AM623: RTI Watchdog support for non-windowed (100% open) operation

Part Number: AM623

Tool/software:

According to the AM62x technical reference manual, it is possible to configure the RTIx_WWDSIZECTRL register to a value of 0x00000005 (default) and the watchdog will function as a standard timeout digital watchdog.  However, the Linux watchdog driver for the K3 RTI module is only capable of configuring a 50% open/close window as the largest window.  Is this a limitation of the driver implementation or an actual hardware limitation?

I have tried making changes to the driver to support a 100% window and have noticed that the watchdog fails to reset the system when it expires.  This is despite the RTIx_WDSTATUS register containing the value 0x32 indicating that there is a timing violation on the end-time.

  • Hello Aaron,

    This is a limitation of the driver, not of the hardware as far as I am aware.

    During our previous discussion when we could not pet the watchdog, we did check the 50%, 25%, 12.5%, 6.5%, and 3.125% windows:
    https://e2e.ti.com/support/processors-group/processors/f/processors-forum/1338070/am625-how-to-control-the-watchdog/5185069#5185069

    I am not sure if 100% window was tested or not - I'll check with the developer.

    Regards,

    Nick

  • Hello Aaron,

    I double-checked with the developer, we did NOT try 100% window, since 100% open window is not currently supported by the driver.
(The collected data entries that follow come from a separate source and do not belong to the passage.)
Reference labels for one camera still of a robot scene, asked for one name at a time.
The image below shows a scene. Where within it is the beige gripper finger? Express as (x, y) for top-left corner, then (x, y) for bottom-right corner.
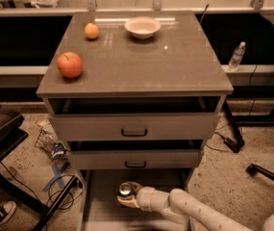
(127, 182), (142, 194)
(117, 196), (139, 208)

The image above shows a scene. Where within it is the blue pepsi can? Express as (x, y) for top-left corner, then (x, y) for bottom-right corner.
(118, 183), (133, 197)

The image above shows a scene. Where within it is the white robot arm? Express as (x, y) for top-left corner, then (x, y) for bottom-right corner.
(117, 182), (253, 231)

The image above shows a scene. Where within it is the middle grey drawer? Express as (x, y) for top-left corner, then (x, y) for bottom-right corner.
(67, 140), (203, 169)

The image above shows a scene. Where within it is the bottom open grey drawer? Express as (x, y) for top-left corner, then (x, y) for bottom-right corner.
(77, 168), (190, 231)

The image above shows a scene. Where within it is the top grey drawer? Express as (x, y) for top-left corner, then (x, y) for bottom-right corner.
(50, 112), (220, 141)

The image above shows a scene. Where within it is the grey drawer cabinet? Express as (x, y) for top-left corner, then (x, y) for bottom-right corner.
(36, 11), (234, 231)

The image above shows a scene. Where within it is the black power adapter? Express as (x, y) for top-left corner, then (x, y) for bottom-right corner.
(223, 138), (239, 153)

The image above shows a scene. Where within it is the black chair leg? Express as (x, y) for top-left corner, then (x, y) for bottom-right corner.
(246, 164), (274, 181)

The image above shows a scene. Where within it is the red apple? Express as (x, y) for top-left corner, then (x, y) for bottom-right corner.
(57, 52), (83, 79)

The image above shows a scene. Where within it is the dark side table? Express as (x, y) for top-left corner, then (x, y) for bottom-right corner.
(0, 106), (78, 231)

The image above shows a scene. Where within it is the white bowl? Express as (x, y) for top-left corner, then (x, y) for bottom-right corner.
(125, 16), (161, 39)

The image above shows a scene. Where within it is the clear plastic water bottle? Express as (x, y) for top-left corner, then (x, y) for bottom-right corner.
(229, 41), (246, 71)

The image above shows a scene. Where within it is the orange fruit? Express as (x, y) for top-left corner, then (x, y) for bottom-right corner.
(84, 23), (99, 39)

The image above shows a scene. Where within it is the black floor cable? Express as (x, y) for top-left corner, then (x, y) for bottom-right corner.
(45, 174), (84, 212)

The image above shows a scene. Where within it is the wire mesh basket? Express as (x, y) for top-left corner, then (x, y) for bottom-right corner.
(35, 130), (57, 154)
    Can you tell us a little more about your usecase where the 50% window does not meet the design needs?

    Regards,

    Nick

  • Hello Nick,

    I'm currently experiencing an issue with the watchdog resetting the board when it is serviced by systemd.  A reset usually occurs right around the 30 second mark when referencing /sys/class/watchdog/watchdog0/timeleft.  I have systemd configured with the setting `RuntimeWatchdogSec=45` and I've also tested other values.  This is with the V3 patch applied as we're still on SDK 9.01.

    The interesting thing is that the watchdog behaves as expected when I disable the systemd watchdog feature and use a user-space application to pet it.  I tested the watchdog with a script petting it and in an application using the watchdog IOCTL API.  Both worked as expected.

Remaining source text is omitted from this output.